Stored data
****************
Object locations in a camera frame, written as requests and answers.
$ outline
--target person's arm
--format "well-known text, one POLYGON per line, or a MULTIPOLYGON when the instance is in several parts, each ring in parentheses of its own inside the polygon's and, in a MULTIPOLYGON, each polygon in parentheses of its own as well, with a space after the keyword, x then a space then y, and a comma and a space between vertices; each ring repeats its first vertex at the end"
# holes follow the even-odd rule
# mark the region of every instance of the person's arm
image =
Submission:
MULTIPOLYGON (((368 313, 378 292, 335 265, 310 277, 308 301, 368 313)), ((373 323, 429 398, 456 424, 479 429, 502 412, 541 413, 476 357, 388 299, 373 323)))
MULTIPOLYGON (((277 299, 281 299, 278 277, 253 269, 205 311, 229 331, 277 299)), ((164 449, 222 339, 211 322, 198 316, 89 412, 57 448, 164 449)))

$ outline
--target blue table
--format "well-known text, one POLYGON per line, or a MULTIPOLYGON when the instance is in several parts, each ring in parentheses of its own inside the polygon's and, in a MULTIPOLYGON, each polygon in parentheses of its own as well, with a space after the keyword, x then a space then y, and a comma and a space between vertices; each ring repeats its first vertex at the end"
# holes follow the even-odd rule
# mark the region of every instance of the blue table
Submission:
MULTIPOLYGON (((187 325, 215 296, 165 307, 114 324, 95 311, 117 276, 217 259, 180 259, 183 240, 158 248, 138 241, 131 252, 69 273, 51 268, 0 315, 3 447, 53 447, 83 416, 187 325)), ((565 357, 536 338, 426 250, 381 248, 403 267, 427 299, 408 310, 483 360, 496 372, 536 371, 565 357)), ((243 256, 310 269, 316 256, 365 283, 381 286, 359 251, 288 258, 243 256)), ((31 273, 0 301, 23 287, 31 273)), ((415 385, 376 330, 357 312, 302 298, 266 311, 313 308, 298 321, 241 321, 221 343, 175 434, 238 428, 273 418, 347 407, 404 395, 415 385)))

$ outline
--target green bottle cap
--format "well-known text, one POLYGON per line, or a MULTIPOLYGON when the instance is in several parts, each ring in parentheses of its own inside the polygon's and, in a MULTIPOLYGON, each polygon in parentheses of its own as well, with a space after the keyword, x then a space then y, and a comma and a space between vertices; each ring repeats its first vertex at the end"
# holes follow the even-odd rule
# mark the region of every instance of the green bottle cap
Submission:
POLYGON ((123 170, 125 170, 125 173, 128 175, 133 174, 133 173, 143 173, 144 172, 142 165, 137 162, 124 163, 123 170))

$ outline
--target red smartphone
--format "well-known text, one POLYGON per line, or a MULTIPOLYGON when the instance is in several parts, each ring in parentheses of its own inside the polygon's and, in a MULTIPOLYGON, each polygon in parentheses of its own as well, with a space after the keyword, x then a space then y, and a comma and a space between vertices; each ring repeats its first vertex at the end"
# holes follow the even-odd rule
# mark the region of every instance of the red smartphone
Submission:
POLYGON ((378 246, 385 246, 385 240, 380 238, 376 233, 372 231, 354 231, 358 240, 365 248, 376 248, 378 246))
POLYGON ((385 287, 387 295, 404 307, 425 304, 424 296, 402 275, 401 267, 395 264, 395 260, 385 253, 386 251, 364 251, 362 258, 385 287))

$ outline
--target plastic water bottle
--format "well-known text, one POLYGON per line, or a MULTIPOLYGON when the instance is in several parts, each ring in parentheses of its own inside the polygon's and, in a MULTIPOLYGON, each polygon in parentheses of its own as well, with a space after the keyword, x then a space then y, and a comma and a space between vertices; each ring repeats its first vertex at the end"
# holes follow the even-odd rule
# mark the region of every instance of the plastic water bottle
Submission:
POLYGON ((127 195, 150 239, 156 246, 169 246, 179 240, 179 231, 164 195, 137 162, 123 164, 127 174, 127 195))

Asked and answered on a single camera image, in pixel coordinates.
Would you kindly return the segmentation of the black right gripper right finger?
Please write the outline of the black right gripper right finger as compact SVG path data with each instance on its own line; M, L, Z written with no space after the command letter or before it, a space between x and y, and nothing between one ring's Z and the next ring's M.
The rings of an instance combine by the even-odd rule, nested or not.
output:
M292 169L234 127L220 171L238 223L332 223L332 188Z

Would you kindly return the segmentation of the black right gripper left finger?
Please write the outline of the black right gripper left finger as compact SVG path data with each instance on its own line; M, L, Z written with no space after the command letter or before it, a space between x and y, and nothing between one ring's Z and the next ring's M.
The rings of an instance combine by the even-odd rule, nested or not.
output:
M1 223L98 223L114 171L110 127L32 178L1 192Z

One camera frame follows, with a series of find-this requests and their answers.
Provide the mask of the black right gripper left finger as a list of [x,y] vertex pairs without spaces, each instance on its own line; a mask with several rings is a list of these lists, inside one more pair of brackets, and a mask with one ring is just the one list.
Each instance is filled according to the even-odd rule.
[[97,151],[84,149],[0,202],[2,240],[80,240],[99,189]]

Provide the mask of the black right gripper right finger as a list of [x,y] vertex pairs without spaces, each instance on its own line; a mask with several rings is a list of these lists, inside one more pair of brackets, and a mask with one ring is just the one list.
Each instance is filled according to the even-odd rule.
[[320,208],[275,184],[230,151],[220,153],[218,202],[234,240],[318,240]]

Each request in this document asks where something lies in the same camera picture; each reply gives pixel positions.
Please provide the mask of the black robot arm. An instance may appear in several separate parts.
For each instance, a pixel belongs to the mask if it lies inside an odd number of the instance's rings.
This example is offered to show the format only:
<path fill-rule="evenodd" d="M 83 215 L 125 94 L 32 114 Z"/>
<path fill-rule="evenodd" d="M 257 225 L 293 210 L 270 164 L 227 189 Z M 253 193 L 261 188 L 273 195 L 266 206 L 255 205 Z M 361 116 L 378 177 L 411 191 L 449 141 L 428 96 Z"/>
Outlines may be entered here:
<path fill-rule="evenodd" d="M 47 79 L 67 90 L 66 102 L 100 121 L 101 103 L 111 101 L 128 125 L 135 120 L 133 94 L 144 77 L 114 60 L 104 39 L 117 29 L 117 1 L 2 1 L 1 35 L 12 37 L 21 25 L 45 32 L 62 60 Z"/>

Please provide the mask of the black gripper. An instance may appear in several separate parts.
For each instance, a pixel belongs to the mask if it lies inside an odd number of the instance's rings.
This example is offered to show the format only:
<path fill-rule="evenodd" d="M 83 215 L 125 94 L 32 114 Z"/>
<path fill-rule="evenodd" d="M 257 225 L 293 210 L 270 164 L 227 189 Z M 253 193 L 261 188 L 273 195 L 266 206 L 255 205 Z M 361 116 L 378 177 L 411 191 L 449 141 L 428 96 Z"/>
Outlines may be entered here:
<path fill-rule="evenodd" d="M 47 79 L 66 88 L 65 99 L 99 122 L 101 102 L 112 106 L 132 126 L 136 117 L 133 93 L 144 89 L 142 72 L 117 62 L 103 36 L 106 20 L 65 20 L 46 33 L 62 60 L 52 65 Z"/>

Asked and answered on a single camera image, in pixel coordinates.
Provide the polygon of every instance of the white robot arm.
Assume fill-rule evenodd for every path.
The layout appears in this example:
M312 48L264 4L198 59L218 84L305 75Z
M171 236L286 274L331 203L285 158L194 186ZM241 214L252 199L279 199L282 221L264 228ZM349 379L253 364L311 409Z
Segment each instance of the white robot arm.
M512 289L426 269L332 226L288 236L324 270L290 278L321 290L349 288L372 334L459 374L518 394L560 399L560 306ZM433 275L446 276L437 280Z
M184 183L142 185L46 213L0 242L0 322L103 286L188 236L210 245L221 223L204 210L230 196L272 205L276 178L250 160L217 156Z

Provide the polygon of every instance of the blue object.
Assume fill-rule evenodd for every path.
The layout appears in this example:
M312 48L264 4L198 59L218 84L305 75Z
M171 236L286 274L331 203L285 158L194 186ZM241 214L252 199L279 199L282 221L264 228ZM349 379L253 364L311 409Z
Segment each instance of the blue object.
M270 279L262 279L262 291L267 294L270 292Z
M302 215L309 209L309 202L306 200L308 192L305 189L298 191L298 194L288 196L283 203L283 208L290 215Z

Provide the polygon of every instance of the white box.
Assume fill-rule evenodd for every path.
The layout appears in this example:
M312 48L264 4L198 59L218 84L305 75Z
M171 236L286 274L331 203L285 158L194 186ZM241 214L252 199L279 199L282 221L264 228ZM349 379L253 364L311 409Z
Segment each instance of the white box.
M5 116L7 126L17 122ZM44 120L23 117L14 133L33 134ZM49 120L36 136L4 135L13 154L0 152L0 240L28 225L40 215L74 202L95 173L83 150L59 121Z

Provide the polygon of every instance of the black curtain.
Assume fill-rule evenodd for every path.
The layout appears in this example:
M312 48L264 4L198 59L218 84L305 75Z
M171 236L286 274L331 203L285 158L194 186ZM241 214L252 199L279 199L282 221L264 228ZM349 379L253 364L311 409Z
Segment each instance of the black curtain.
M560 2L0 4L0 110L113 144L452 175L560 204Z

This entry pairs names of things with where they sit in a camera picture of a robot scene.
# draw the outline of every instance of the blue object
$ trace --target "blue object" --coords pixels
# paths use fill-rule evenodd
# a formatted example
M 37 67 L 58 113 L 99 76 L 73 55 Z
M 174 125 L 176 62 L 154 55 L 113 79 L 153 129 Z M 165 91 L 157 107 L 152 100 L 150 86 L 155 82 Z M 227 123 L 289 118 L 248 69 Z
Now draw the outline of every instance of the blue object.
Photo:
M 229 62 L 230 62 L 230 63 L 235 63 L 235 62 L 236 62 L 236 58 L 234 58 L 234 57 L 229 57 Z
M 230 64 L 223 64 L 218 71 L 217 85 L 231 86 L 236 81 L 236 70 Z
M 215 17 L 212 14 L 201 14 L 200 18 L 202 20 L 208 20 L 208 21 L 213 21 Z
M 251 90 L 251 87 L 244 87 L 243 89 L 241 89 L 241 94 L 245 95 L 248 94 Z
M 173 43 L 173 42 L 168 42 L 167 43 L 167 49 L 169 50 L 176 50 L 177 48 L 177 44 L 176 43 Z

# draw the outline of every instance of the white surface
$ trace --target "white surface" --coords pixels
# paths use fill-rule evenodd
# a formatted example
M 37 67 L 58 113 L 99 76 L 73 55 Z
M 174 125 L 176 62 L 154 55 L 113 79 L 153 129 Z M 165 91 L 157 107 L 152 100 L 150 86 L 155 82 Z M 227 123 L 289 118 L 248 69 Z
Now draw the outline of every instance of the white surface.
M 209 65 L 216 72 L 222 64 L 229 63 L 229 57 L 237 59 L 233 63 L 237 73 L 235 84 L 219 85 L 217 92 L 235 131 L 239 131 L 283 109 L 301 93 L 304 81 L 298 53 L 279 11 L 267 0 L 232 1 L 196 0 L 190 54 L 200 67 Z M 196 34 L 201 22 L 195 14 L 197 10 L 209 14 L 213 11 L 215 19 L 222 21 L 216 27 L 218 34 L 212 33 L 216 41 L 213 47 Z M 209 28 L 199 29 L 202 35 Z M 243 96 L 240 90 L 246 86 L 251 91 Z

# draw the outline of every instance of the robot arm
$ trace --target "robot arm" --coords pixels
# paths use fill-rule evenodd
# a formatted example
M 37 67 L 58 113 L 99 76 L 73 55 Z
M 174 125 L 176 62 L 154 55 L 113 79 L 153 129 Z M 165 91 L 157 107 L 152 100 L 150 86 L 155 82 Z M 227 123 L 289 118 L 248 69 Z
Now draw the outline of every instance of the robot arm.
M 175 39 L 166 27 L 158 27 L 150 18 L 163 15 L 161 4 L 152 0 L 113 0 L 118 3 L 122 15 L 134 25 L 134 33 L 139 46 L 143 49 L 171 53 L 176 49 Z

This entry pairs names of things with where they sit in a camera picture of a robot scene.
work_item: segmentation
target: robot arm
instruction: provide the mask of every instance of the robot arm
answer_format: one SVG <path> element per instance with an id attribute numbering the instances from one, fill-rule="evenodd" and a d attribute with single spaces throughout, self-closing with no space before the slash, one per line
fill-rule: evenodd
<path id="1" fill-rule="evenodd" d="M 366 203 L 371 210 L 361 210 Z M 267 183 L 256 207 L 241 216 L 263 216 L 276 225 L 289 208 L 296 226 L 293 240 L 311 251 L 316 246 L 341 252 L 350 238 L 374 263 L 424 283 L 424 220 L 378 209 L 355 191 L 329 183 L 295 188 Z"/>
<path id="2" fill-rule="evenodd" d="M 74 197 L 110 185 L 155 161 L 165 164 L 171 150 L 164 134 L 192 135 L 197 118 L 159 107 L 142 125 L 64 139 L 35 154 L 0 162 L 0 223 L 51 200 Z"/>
****************
— WORK INSTRUCTION —
Go through the records and show every line with the string "Would" in it.

— EXERCISE RESPONSE —
Would you kindly return the segmentation of the black right gripper right finger?
Would you kindly return the segmentation of the black right gripper left finger?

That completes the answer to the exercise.